YOUR INSTRUCTIONS = Return the listing below exactly, with the pictures dropped.

- - -

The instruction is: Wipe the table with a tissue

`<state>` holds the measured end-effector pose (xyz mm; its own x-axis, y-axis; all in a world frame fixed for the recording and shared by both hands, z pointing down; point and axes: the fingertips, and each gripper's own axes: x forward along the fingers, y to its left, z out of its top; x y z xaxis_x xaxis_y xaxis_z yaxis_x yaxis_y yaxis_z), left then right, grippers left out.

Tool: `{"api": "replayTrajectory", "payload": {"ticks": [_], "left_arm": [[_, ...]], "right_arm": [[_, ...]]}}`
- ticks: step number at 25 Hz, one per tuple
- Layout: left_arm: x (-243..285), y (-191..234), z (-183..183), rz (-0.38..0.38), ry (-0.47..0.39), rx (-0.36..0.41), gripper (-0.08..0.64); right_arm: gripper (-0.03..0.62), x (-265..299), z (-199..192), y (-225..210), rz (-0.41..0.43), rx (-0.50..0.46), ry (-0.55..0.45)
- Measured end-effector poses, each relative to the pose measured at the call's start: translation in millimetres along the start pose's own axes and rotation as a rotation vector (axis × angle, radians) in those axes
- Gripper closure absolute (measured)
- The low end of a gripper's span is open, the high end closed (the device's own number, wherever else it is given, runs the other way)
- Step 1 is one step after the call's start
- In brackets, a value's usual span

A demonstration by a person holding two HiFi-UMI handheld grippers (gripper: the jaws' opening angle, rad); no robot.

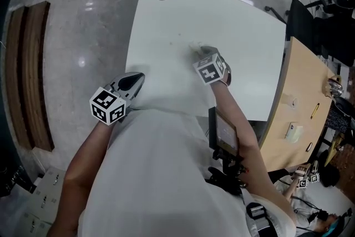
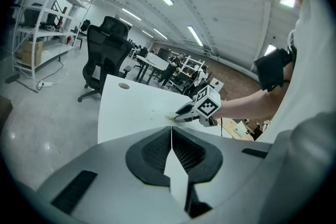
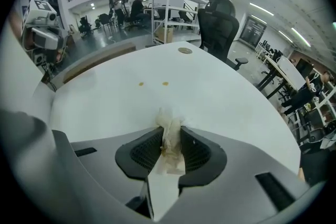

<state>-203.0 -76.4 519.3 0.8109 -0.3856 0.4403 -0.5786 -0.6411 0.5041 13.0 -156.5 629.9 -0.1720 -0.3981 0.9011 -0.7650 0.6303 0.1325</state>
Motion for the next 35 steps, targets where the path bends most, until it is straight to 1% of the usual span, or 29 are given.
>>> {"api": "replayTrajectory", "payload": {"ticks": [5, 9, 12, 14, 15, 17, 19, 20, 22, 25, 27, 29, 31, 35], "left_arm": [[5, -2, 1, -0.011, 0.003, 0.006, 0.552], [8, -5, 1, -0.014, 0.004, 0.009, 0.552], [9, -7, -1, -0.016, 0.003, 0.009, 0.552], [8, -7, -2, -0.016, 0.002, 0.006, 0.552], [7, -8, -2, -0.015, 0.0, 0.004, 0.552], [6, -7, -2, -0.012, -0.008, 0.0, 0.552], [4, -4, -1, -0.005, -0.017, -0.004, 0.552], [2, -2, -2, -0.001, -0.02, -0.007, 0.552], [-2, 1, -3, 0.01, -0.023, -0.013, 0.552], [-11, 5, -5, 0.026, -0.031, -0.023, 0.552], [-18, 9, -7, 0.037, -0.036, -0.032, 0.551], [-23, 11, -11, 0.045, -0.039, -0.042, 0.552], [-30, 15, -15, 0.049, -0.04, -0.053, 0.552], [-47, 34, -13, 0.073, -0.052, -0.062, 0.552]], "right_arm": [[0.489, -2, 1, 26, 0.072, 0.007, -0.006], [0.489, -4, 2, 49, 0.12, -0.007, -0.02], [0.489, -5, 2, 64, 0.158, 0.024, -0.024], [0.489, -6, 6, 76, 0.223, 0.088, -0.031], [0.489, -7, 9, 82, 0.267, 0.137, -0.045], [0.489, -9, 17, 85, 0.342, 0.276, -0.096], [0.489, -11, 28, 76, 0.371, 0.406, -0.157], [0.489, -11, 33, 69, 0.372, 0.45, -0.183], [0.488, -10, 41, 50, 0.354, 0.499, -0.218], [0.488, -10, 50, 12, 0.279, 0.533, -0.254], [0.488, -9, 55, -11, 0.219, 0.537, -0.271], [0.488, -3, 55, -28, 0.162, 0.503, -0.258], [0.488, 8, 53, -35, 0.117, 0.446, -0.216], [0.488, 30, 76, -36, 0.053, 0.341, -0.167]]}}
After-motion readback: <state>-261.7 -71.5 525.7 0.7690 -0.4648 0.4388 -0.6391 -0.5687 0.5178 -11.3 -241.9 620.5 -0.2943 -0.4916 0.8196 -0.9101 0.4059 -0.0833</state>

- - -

YOUR RESPONSE =
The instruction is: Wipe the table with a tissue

`<state>` holds the measured end-effector pose (xyz mm; its own x-axis, y-axis; all in a world frame fixed for the recording and shared by both hands, z pointing down; point and axes: the fingertips, and each gripper's own axes: x forward along the fingers, y to its left, z out of its top; x y z xaxis_x xaxis_y xaxis_z yaxis_x yaxis_y yaxis_z), left then right, grippers left out.

Tool: `{"api": "replayTrajectory", "payload": {"ticks": [_], "left_arm": [[_, ...]], "right_arm": [[_, ...]]}}`
- ticks: step number at 25 Hz, one per tuple
- Layout: left_arm: x (-243..285), y (-191..234), z (-183..183), rz (-0.38..0.38), ry (-0.47..0.39), rx (-0.36..0.41), gripper (-0.08..0.64); right_arm: gripper (-0.03..0.62), x (-265..299), z (-199..192), y (-225..210), rz (-0.41..0.43), rx (-0.50..0.46), ry (-0.55..0.45)
- Measured end-effector poses, each relative to the pose measured at the call's start: translation in millimetres along the start pose's own axes and rotation as a rotation vector (axis × angle, radians) in those axes
- Gripper closure absolute (measured)
- The low end of a gripper's span is open, the high end closed (the device's own number, wherever else it is given, runs the other way)
- Step 1 is one step after the call's start
- In brackets, a value's usual span

A demonstration by a person holding two HiFi-UMI handheld grippers (gripper: the jaws' opening angle, rad); no robot.


<state>-203.0 -76.4 519.3 0.8109 -0.3856 0.4403 -0.5786 -0.6411 0.5041 13.0 -156.5 629.9 -0.1720 -0.3981 0.9011 -0.7650 0.6303 0.1325</state>
Motion for the next 35 steps, targets where the path bends most, until it is straight to 1% of the usual span, or 29 are given.
>>> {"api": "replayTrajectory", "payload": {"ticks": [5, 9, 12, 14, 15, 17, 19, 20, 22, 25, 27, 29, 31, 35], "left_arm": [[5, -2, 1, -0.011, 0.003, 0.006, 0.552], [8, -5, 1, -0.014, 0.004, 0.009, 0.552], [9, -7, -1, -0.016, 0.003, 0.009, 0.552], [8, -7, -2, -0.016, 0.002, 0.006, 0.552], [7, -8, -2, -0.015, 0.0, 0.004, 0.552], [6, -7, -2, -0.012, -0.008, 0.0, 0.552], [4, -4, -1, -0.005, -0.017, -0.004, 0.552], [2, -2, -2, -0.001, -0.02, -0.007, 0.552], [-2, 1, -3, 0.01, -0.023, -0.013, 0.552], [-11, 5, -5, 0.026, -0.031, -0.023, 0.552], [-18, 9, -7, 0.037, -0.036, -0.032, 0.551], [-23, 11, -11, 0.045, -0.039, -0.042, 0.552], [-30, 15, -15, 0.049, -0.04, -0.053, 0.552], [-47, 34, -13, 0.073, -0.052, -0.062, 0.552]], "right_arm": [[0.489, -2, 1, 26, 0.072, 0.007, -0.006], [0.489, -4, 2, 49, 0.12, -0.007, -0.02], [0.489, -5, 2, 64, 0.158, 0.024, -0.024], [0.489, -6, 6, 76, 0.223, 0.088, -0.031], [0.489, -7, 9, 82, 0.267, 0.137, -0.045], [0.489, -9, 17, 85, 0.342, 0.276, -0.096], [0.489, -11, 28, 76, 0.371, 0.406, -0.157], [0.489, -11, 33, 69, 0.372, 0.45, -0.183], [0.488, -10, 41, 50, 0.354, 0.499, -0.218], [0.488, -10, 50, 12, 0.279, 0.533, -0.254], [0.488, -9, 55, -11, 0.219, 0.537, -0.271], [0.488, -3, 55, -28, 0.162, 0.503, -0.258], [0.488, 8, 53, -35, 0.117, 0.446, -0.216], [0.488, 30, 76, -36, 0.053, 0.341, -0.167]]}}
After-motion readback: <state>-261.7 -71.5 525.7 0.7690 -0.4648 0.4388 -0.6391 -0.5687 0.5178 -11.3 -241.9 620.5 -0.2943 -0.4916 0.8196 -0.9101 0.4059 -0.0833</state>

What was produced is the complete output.